A computational critique of a computational critique of computational critique.

Mar 18 2019

Critical Inquiry has posted an article by Nan Da offering a critique of some subset of digital humanities that she calls "Computational Literary Studies," or CLS. The premise of the article is to demonstrate the poverty of the field by showing that the new structure of CLS is easily dismantled by the master's own tools. It appears to have succeeded enough at gaining attention that it clearly does some kind of work far outsize to the merits of the article itself.

The piece is not a useful contribution; it's a magic trick that relies on the inattention or ignorance of its readers. While it pretends to demystify computation for literary among literary critics, it in fact does exactly the opposite; it operates through a series of feints and misdirections that repeatedly misstates the plain text of other scholars--in both literature and statistics--says, and what the statistical work she herself has done is. The article is predicated on an lack of statistical sophistication by the readers of Critical Inquiry.

The "computational" aspect of Da's case is twofold:

  1. It asserts that actually existing CLS is ridden with statistical errors that could be easily corrected, and claims to have performed replications.
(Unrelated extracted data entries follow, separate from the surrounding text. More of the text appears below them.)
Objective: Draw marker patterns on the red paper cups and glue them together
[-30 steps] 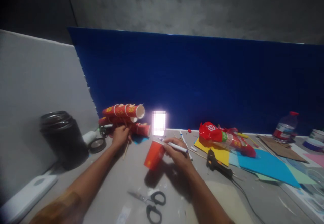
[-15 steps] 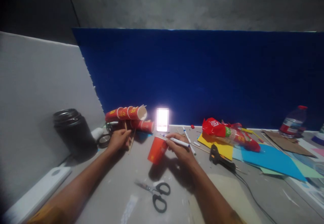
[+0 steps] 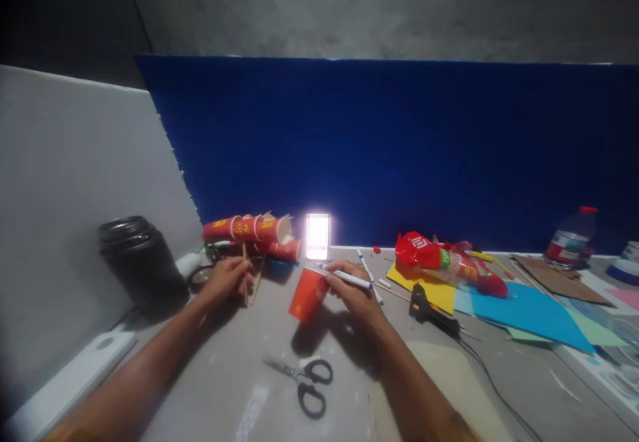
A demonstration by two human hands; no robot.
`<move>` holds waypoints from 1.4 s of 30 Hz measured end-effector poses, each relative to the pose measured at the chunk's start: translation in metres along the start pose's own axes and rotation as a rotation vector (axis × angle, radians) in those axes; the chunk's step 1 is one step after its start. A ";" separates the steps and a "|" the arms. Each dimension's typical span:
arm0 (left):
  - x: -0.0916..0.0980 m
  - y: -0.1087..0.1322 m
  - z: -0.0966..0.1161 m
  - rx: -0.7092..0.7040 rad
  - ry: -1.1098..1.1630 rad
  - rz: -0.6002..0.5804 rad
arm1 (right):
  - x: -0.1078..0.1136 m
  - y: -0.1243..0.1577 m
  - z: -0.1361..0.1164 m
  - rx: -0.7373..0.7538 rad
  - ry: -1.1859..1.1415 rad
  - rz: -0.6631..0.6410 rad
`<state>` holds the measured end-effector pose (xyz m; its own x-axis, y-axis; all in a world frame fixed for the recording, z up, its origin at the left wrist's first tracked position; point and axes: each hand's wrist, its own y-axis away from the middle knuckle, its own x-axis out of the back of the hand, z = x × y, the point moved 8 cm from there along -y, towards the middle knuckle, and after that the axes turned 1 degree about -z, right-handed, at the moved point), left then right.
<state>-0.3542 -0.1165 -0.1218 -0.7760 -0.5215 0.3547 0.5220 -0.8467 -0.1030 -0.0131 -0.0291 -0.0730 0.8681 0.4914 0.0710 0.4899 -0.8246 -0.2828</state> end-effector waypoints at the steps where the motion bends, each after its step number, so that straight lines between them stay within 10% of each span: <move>1: 0.000 0.004 -0.003 0.008 -0.007 -0.014 | 0.000 0.000 0.000 0.001 -0.004 0.000; 16: 0.003 0.016 -0.009 0.156 -0.179 -0.036 | 0.001 0.001 -0.002 -0.002 0.029 -0.009; 24: 0.034 0.055 0.057 0.045 -0.497 0.226 | 0.001 0.000 0.005 0.012 0.012 -0.006; 27: 0.000 0.077 0.081 -0.117 -0.286 0.069 | -0.002 -0.001 0.008 0.043 -0.015 -0.026; 34: -0.140 0.125 0.046 0.368 0.852 -0.676 | -0.017 0.003 0.009 0.043 -0.054 -0.095; 42: -0.162 0.141 0.037 0.547 1.143 -0.731 | -0.019 0.009 -0.002 0.052 -0.058 -0.021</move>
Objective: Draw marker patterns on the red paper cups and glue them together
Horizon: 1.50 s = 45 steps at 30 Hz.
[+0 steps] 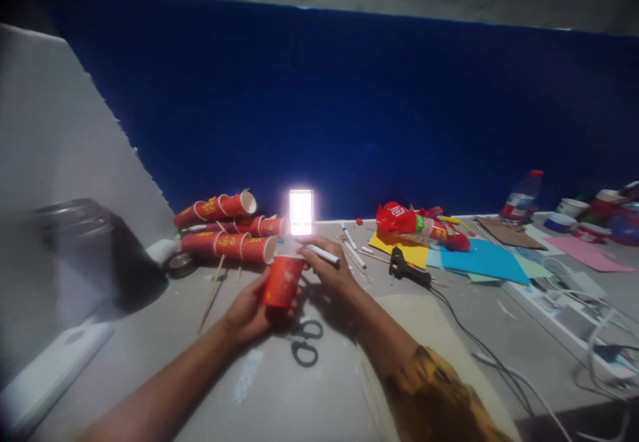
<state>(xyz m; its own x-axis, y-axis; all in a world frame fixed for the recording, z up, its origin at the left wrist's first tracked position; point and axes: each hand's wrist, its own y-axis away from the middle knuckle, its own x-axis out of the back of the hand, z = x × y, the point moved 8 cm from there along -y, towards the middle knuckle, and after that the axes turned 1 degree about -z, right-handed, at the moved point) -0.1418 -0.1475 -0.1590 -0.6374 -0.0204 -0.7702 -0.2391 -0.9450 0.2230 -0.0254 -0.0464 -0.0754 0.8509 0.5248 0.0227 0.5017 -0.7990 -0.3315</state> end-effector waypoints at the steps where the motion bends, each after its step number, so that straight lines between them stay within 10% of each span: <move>1: 0.000 0.000 0.001 -0.002 0.016 0.000 | 0.006 0.000 -0.001 0.005 -0.012 0.067; 6: 0.008 0.001 0.009 -0.049 0.102 0.038 | 0.023 0.004 -0.014 0.069 -0.031 0.255; 19: 0.012 0.000 0.009 -0.116 0.088 0.072 | -0.002 0.014 -0.029 0.159 0.282 0.156; 45: 0.013 -0.002 0.003 -0.120 0.130 0.046 | -0.004 0.014 -0.016 0.033 0.202 0.079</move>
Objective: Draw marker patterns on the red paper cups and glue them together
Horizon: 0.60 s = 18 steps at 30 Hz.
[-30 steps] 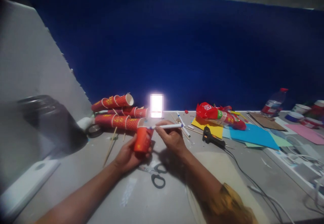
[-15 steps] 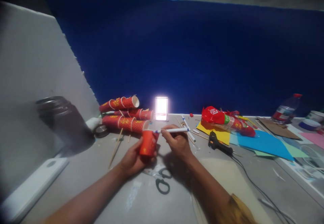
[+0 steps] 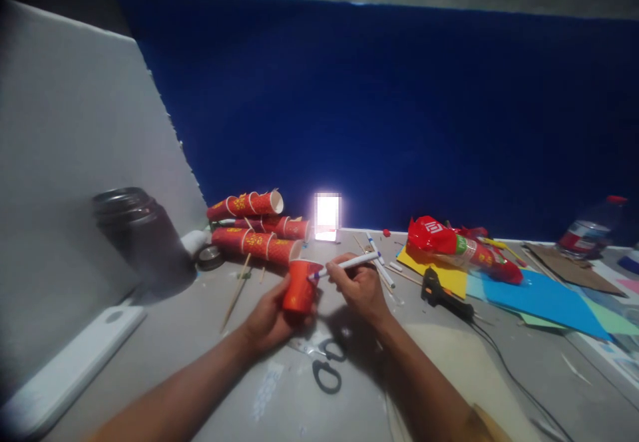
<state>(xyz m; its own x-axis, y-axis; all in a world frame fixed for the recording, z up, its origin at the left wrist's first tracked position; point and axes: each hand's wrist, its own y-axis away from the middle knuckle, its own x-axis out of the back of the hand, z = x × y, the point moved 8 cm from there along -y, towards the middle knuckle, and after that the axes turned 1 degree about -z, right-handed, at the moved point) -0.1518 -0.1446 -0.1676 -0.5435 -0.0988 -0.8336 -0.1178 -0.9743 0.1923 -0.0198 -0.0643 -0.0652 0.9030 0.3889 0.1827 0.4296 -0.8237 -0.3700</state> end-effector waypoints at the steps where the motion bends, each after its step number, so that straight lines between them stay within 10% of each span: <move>1: -0.001 0.000 0.000 -0.009 -0.007 -0.013 | -0.002 0.001 0.000 -0.003 -0.002 -0.020; 18: 0.001 -0.001 -0.004 0.005 -0.011 -0.014 | 0.001 0.000 -0.001 0.004 0.007 -0.012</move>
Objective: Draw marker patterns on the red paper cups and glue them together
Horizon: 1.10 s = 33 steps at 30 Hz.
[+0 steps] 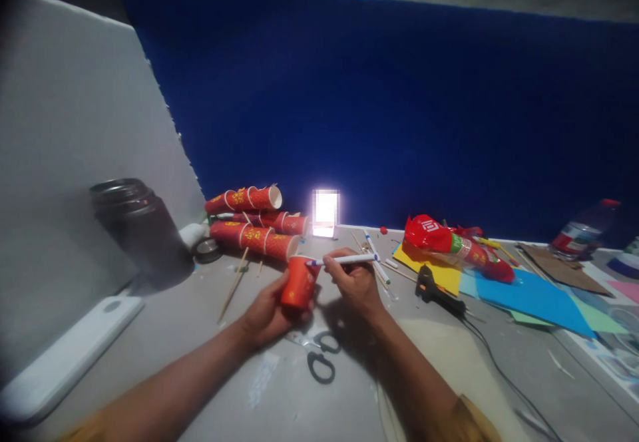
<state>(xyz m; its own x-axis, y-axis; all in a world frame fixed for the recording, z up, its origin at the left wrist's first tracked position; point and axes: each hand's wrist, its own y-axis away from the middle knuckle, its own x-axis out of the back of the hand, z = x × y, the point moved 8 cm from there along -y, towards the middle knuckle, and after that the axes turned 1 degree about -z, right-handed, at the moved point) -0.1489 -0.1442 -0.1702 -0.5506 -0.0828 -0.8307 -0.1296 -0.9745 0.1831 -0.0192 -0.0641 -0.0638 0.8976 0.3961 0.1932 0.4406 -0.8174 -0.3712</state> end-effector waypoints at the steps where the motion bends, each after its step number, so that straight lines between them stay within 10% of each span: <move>1: 0.000 0.000 0.000 0.006 0.013 0.001 | -0.003 0.000 0.002 -0.020 -0.001 -0.040; 33: -0.001 0.004 0.002 -0.057 -0.075 0.033 | -0.004 0.001 -0.006 0.002 -0.024 -0.052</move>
<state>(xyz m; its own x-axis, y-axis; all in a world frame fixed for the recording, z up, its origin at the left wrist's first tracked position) -0.1506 -0.1471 -0.1673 -0.6140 -0.1016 -0.7827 -0.0641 -0.9820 0.1777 -0.0229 -0.0691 -0.0593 0.8738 0.4474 0.1906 0.4862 -0.7948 -0.3632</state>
  2. It offers that in other areas--science and industry--computational methods are being deployed perfectly and appropriately; but that sadly, such methods can not be applied in literary studies because they have demonstrably demonstrated only absurditites and tautologies.

I do not believe it would be possible to write an article that defends both of these points. If existing pieces are so heavily flawed, then we probably don't know the limits of the knowable. If, on the other hand¸ we're able to tell that CLS will never produce useful results for literature, it would probably only be because the existing literature give us some sense of what's possible.

But together--and this is where the appeal comes from--they break some fresh ground in the genre of anti-digital-humanities polemic. To straightforwardly attack the cultural authority of numbers has become increasingly problematic in the past few years. The hegemony of STEM has increased inside the university, making the gambit more instutionally dangerous; and at the same time, humanists have come to realize there may be forces in the world yet more sinister than scientists. The rhetorical tools you can deploy against positivism are strong, but they risk appearing to make it seem--say--that maybe we shouldn't listen to climate scientists. So Da's piece posits that everyone else is using numbers right--but also holds out that the exercise in replication and methodological analysis (a good thing) proffered here don't actually hold the way out for better resource.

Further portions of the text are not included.